The funeral for speechwriter and former journalist Elaine O'Farrell, who drowned in Mexico while on holiday with her family this February, is set to take place in Gatineau, Que., on Saturday.
O'Farrell was 61 years old when she died while snorkeling in the Caribbean Sea on Feb. 19, 2022. A press release issued by her family said no trauma or other physiological causes played a part in her death.
"She just got into trouble under water and slipped away while watching a large group of stingrays in about 15 feet of water," the release said.
Doug Hoover, her husband of 30 years, said she loved to swim. The family lives on the Ottawa River — where O'Farrell would take off kayaking and end up at friends' houses down the water.
Hoover said her solo-adventurer style held while they were in Mexico.
"She'd just say, I'm going for a swim … and then in a couple of hours she would come back and she'd tell me her stories of who she met, what she did," Hoover said.
The two were looking to buy a house near Puerto Morales in Mexico before she died.
For O'Farrell's colleague Erin Seller, the hardest part of O'Farrell's death was that she was talking more about retirement and about to start a new phase of life.
"She was so excited for her daughters and future grandkids and they were getting a new puppy and had taken this great extended trip to Mexico," Seller said. "I'm just disappointed for her family. They were robbed of that."
O'Farrell made friends everywhere
"I had her for 30 years. I don't know how I managed to get her in the first place. I feel blessed and lucky and 300 years wouldn't have been enough," Hoover said.
The two met in 1990 in Edmonton, when Hoover was a law student and O'Farrell was working at a local newspaper.
Hoover was out at a bar with a friend who wanted to leave.
"And I said, No, we can't leave. And I pointed at her and I said, 'because I'm going to marry that girl.'"
Their first date was to a Fringe Festival event O'Farrell was reviewing and three weeks later they were engaged. The couple moved to Alymer, Que., shortly afterward, where their two daughters, Samantha and Zoe Hoover were born.
Hoover remembers his wife as "feisty ... but extremely passionate."
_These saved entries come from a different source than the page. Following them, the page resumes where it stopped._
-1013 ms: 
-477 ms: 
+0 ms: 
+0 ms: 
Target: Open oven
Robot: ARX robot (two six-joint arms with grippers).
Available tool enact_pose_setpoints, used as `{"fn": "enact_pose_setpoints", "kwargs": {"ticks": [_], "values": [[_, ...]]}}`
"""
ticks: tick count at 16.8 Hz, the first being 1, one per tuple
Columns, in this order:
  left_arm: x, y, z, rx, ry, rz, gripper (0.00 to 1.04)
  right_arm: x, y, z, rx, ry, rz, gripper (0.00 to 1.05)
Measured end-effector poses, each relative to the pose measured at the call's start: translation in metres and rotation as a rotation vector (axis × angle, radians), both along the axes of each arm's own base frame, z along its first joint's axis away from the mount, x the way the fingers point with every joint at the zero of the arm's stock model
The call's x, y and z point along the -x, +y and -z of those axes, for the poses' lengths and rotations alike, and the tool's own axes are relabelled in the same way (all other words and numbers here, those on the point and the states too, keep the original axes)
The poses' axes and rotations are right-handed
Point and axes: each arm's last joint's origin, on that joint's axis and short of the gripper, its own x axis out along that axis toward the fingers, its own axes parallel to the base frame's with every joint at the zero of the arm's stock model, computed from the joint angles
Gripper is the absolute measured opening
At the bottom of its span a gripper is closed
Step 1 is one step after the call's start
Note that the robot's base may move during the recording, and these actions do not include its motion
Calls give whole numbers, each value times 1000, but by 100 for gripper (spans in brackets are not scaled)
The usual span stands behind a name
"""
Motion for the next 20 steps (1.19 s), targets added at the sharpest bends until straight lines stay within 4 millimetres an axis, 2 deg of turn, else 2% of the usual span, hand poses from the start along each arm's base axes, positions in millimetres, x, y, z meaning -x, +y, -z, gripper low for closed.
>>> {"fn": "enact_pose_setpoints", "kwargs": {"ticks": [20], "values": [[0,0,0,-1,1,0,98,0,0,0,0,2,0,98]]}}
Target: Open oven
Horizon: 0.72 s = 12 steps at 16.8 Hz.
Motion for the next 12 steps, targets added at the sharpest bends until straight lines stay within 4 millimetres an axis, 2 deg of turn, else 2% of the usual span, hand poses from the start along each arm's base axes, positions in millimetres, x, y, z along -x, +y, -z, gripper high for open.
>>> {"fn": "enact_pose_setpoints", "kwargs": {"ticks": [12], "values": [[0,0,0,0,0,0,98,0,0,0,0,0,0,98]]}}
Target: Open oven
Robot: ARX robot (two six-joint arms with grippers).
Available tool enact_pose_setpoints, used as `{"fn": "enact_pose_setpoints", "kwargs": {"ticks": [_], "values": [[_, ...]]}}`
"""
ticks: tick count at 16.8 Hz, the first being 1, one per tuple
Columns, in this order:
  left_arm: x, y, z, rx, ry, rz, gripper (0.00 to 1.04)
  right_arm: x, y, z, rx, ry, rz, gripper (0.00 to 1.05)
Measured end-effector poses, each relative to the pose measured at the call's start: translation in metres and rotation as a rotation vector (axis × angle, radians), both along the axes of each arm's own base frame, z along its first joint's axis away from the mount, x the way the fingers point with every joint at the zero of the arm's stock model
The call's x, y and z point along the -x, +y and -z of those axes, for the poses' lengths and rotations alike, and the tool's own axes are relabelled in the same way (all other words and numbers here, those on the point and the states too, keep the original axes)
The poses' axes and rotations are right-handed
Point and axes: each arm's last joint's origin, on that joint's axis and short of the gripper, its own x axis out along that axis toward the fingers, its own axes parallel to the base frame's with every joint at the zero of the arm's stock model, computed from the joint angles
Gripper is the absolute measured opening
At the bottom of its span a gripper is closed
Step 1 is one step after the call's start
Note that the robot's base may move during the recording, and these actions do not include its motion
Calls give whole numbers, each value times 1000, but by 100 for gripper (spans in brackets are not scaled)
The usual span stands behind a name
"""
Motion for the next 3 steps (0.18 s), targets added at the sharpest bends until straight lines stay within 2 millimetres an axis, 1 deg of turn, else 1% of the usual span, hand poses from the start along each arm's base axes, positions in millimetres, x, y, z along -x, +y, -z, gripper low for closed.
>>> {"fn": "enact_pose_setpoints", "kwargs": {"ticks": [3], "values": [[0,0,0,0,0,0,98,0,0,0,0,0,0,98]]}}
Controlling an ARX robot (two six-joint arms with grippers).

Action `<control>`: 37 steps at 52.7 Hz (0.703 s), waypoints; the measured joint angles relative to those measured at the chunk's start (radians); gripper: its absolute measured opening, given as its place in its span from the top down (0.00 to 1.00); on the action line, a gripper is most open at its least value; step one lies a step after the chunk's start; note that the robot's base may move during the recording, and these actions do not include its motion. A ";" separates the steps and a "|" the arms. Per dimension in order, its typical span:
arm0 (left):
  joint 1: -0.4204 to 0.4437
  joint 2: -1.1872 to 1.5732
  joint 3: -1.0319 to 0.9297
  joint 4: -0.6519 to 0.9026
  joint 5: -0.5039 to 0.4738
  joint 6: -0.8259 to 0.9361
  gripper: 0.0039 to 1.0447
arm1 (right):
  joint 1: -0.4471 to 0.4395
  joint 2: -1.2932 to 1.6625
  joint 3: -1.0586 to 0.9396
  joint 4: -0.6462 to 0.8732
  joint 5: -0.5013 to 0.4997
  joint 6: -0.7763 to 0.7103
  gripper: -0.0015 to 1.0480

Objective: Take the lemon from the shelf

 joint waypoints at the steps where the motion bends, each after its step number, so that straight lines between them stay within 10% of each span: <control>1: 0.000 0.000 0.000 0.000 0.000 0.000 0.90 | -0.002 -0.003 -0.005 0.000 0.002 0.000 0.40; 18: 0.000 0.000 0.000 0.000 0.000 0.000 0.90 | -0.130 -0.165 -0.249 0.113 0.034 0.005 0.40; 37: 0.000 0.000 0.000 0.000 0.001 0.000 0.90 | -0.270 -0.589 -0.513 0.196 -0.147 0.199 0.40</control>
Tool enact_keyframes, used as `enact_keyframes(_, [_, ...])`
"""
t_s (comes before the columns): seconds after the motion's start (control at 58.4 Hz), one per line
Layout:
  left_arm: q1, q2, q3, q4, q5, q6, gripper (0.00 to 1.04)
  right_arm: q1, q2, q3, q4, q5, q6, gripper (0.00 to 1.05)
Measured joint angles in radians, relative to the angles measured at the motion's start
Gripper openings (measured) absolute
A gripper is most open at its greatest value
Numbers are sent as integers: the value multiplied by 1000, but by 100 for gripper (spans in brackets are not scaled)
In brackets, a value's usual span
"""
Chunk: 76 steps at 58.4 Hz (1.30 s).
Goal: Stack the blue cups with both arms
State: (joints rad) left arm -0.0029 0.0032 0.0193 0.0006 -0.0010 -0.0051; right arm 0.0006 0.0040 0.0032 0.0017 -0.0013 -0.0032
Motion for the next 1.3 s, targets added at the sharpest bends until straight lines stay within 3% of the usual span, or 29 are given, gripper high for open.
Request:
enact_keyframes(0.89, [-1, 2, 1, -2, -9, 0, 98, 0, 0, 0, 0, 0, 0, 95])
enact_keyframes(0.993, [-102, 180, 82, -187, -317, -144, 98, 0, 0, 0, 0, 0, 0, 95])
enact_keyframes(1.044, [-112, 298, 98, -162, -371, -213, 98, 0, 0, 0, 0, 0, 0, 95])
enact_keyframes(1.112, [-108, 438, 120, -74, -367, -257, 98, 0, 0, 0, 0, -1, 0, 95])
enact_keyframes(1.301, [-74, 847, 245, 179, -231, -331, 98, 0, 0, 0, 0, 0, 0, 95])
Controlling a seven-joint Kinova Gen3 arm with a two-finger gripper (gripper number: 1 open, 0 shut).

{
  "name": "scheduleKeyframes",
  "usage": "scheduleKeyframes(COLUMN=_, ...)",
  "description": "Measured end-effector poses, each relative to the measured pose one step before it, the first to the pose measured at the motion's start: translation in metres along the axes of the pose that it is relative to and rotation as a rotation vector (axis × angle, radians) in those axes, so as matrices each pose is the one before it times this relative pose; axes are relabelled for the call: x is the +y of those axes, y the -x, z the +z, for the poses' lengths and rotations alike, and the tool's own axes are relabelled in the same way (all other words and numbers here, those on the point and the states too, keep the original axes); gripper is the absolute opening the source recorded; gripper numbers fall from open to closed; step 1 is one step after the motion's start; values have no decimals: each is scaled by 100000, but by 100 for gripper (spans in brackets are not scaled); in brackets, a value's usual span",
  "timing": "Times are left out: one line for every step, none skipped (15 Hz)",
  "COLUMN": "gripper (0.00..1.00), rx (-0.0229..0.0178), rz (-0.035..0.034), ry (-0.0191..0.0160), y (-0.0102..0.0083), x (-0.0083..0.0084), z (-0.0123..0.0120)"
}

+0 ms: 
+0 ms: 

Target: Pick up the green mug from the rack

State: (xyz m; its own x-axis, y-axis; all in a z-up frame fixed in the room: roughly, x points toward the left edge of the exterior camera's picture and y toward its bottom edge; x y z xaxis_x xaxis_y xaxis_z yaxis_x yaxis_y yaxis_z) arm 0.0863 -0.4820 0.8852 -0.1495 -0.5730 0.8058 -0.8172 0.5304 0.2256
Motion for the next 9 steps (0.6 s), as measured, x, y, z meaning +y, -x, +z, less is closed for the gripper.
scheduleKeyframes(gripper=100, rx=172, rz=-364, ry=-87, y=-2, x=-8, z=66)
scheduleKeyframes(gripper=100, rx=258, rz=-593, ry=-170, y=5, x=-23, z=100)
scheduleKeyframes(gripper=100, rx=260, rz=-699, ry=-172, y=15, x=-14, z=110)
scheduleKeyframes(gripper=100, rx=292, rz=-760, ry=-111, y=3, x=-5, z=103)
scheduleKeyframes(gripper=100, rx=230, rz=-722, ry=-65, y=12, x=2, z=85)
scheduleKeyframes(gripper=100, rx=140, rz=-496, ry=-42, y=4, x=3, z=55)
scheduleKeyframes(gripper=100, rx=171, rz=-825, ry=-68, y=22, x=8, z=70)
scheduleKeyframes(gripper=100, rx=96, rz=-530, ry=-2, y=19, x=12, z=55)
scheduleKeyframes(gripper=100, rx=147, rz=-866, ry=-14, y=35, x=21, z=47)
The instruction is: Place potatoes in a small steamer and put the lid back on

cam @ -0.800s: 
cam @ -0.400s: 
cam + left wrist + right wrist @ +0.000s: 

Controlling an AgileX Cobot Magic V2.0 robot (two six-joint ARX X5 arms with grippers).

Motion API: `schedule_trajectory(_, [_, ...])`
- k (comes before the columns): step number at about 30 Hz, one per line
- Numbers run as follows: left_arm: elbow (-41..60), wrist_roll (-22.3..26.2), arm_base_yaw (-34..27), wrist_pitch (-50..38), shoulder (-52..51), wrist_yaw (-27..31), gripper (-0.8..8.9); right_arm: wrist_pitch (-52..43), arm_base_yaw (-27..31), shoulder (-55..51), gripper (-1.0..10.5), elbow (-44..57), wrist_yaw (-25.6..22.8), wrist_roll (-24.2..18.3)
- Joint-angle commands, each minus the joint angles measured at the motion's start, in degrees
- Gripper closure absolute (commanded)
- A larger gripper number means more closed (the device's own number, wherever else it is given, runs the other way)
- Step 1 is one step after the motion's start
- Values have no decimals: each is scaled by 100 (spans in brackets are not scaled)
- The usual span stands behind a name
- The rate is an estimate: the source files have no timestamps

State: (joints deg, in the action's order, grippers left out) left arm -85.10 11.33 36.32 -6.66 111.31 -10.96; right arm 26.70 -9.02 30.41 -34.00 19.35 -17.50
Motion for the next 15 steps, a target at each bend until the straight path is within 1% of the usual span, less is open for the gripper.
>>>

"The most remarkable thing I always saw in her was her ability to make fast friends wherever she went."
Journalist turned speechwriter
O'Farrell worked for a variety of newspapers including the Edmonton Sun, Maclean's Magazine, The Canadian Press, and the Ottawa Citizen, before switching into communications.
Eventually she became a speechwriter, most recently for Health Canada, where she wrote internal government speeches for Chief Public Health Officer of Canada Dr. Theresa Tam, among others.
"The pandemic has served to underscore how important good communication is to protecting the health of Canadians and to supporting our workforce," Tam said in a statement.
"In this way, Elaine was key to our efforts … her personality and vibrancy were a positive addition."
Mackenzie Scott, got to know her aunt much better in the summer of 2021, when Scott was in the process of making the move from working as a journalist to a graduate school program in communications. The former CBC reporter describes her as "a five-foot firecracker."
"I was pretty nervous about that transition, about whether I was making the right decision. And she really encouraged me and, I guess in a way, was a little bit of a mentor."
Colleagues remember her wild stories, sharp editing
O'Farrell left her coffee cup everywhere in the office, but was never without a bottle of hot sauce, said her colleague Seller.
Seller worked with O'Farrell for nine years and says she still hears her voice in her head every day, having learned so much about good writing from her.
"Elaine was always the first to know … She just had contacts everywhere. And for me, I miss that. Elaine was my go to when I had what I thought was a dumb question."
Another colleague, Susan Randell, remembers O'Farrell's wild stories — everything from her daughter's boyfriend coming over for dinner to "attending" Wayne Gretzky's wedding, from across the street, as a reporter.
"She was also incredibly hip. She was always talking about going shopping with Zoe and Sam. She loved a good mini skirt," Seller said.
Randell said the office group joked about wearing mini skirts to O'Farrell's celebration of life as a tribute to the woman who wouldn't have wanted a sombre ceremony.
Hoover says some local musical acts that O'Farrell loved watching will be a part of the event Saturday.